§ PROBLEM DETAILS: Repeat the lines below exactly as written, please, from the line with "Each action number" to the line with "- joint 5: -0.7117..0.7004", both lines included, and no others.

§ DATASET EXTRACT:

BEGIN

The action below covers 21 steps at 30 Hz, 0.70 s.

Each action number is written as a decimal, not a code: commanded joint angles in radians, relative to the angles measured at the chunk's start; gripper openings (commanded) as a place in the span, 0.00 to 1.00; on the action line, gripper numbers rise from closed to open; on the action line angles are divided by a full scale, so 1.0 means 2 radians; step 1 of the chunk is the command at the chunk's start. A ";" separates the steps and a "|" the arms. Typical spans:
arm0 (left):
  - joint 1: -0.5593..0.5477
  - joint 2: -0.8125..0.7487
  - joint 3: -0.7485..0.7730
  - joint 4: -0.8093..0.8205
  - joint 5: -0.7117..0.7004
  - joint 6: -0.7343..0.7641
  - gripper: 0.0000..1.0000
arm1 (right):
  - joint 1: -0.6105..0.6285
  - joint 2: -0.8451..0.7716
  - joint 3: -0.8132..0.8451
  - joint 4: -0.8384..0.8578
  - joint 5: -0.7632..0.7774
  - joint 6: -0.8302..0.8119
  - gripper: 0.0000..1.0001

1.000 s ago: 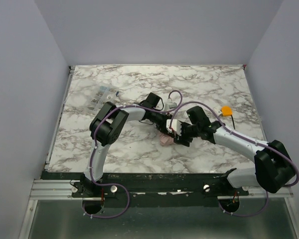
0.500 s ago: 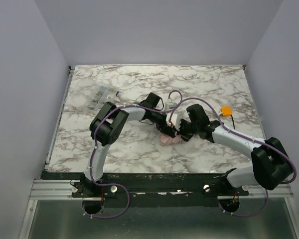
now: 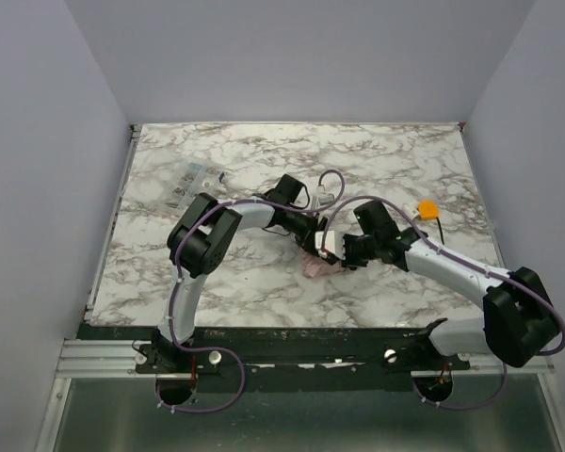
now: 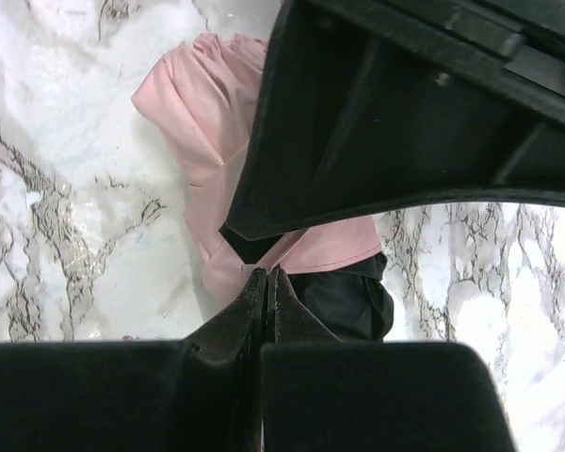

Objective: Put away the umbrella

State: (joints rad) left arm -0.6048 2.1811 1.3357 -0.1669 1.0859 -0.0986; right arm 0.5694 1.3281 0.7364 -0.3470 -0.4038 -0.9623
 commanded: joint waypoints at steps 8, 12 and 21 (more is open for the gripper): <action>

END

§ SOLVED EXERCISE:
Each action number is written as a decimal, not a code: commanded joint angles in radians, relative to the angles measured at the chunk's start; gripper openings (commanded) as a place in the span, 0.00 to 1.00; on the action line, gripper numbers rise from closed to open; on the action line angles are divided by a full scale, so 1.0 means 2 radians; step 1 of the chunk is the command at the chunk's start. A ";" separates the steps and a "|" the arms. Typical spans:
arm0 (left):
  - joint 1: -0.5593..0.5477
  - joint 2: -0.8125..0.7487
  - joint 3: -0.7485..0.7730
  - joint 4: -0.8093..0.8205
  - joint 5: -0.7117..0.7004

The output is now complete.